Eden knew instinctively that despite the lack of gold tiered crowns or jeweled miters that he was in the presence of someone of great authority, someone who could order the plug pulled on his transfer couch, and he resolved to be very, very careful how he answered.
“Mr. Kelsey, what are the serpents?”
“I wondered if you would ask that.”
“I will withdraw the question if you so desire.”
“No, that’s all right. They’re recording proges—among other things.” Kelsey gestured and the s
erpents darted away from Eden and resumed their watchful fluttering a few feet overhead. “Tell me, Brother Davis, what is divinity?”
“A type of fudge?”
Kelsey grinned. “I’m glad that you had the balls to say that, Davis. You looked pretty washed-out when I came in here—figuratively speaking. Now, what is divinity?”
Eden paused, considering what not to answer. Emmanuel Davis was supposed to be a research librarian, so his answer should have some sophistication. On the other hand, it should not be so sophisticated as to indicate undue knowledge in the area of theology or anthropology.
“I have been considering that question since soon after I became a neophyte, sir. You must understand, I first came to the Church of Elish as a tourist.”
“Most do,” Kelsey said mildly.
“I came back, though, because it seemed to me that there was something in the temple when we were told that a deity was present, that I could feel the presence even before the announcement was made.”
“Interesting.”
“And after a time I became convinced that what I felt was the emanations of the divine aura—an aura that I had felt nowhere else in Virtu or Verite.”
“Were you a church shopper, Davis?”
“A little.” This answer had been carefully worked out in advance. “I was raised Baptist. Dropped out. Tried a few other religions—though I guess not all of them qualified for tax exemption; they were more like philosophical traditions. Eventually, I decided that there weren’t any ultimate answers and mucked along, making do.”

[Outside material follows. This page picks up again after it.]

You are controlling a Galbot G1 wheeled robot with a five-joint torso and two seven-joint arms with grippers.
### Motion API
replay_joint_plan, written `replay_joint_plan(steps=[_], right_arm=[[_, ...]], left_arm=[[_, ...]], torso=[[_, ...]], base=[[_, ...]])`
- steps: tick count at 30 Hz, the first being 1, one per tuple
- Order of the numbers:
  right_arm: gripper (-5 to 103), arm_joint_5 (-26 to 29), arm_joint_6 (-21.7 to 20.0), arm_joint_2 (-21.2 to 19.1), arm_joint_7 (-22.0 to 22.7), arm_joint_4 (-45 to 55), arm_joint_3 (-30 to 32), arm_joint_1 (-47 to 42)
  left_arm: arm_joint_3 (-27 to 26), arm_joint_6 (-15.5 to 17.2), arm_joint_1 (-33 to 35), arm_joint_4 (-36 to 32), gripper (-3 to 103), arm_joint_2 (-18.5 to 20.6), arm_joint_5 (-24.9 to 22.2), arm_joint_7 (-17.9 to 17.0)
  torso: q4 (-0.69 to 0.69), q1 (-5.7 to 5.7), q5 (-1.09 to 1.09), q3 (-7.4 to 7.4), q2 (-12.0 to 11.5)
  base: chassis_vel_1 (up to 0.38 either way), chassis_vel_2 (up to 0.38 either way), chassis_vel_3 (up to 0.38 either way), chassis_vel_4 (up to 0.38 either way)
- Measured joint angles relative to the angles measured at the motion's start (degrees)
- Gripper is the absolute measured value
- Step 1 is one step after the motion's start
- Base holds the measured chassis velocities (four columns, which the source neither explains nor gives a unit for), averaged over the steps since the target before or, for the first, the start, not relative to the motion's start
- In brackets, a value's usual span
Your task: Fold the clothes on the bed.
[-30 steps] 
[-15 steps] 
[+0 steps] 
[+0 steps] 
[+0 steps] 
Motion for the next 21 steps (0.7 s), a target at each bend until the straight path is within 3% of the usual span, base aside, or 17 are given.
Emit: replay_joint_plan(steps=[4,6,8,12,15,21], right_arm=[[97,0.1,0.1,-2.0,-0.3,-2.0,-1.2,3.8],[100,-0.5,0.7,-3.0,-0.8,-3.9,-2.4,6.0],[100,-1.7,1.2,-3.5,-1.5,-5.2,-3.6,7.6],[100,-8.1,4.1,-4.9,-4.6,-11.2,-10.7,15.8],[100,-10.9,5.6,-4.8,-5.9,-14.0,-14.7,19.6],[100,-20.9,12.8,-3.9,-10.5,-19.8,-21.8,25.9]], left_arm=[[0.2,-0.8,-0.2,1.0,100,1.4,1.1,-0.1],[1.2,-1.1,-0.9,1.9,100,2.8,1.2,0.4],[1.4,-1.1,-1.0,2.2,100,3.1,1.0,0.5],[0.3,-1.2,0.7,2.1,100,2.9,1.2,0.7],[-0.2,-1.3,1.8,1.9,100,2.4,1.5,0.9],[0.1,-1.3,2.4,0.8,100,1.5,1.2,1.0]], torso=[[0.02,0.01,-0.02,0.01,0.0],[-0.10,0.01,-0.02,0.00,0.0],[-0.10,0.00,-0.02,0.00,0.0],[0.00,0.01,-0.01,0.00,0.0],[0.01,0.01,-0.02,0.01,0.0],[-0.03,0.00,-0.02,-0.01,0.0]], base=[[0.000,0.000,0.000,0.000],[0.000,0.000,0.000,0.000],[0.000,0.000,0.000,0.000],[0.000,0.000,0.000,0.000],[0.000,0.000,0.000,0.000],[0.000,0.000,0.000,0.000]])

“What brought you to our church?”
“A girl from my office wanted to go, didn’t want to go alone.”
“Is she with us?”
“No. It didn’t really appeal to her. She said it didn’t have enough affirmation of the female.”
“Ishtar will be so hurt.”
“She didn’t like her much, to be honest. Said it was the classic bitch pattern all over again.”
“Well, it did have to come from somewhere, didn’t it?”
“I see your point, sir. And, to be honest, my friend was a bit of a bitch herself. I think she would have liked to identify with Ishtar—assertive feminism or something—but it just didn’t work for her.”